Some lines hold the string "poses". Copy all of them from the material that follows.

------------------------------------------------

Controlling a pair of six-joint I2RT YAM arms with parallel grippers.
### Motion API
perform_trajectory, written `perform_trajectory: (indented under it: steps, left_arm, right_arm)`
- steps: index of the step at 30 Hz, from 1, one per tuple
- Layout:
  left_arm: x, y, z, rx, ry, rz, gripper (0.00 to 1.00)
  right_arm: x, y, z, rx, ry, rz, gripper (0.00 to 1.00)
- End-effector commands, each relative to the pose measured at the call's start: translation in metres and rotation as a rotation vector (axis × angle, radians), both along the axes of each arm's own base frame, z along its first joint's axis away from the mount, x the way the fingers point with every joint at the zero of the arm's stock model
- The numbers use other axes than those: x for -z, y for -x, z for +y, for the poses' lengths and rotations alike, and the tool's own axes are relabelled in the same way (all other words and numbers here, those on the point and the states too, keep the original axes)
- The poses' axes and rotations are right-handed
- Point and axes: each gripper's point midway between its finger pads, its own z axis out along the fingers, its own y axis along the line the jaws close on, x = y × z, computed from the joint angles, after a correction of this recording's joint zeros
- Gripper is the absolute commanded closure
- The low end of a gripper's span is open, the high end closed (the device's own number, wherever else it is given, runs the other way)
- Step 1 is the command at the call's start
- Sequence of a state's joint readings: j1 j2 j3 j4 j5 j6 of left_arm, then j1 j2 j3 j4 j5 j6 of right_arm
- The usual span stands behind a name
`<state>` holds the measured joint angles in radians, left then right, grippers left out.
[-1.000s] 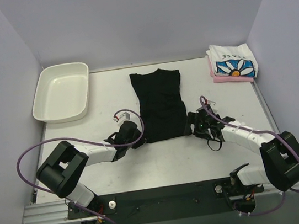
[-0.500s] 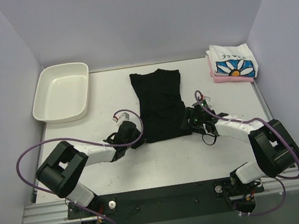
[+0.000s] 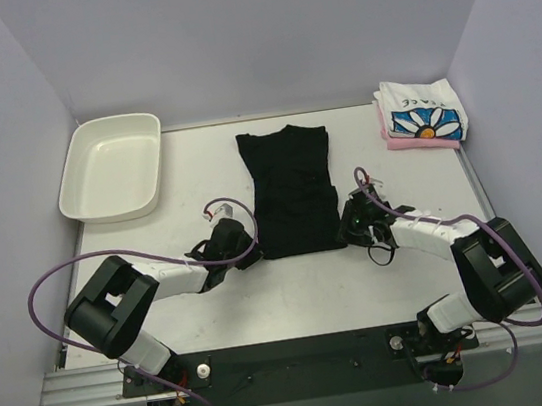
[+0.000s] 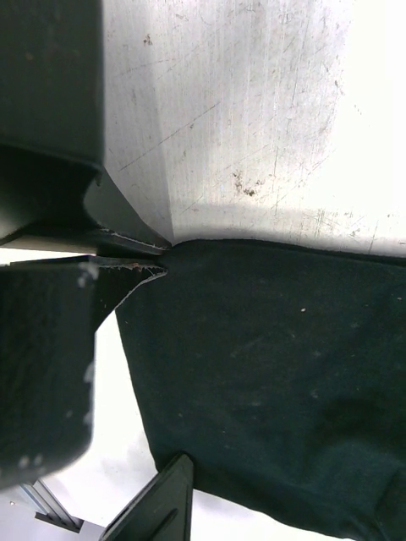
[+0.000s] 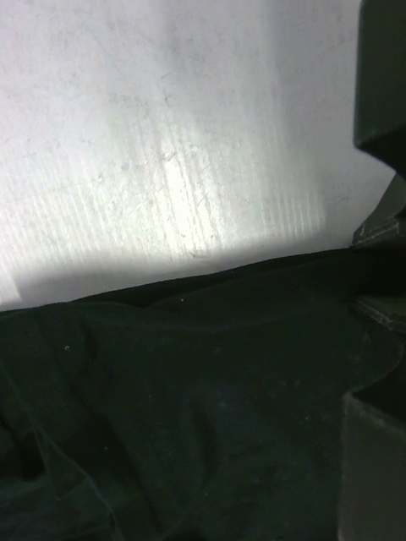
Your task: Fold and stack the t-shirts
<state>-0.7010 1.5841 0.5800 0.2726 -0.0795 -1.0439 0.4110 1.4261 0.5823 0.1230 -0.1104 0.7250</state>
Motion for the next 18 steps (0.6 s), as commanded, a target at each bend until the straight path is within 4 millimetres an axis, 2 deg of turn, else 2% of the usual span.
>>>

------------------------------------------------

▶ _RESULT OF THIS TASK_:
- The numbers use other axes than those: x for -z, y for -x, z for +y, for the poses' lengths and rotations alike, and the tool's own axes are relabelled in the same way (all other words and numbers here, those on the point and the states too, keep the original axes)
- The poses' axes and rotations are right-handed

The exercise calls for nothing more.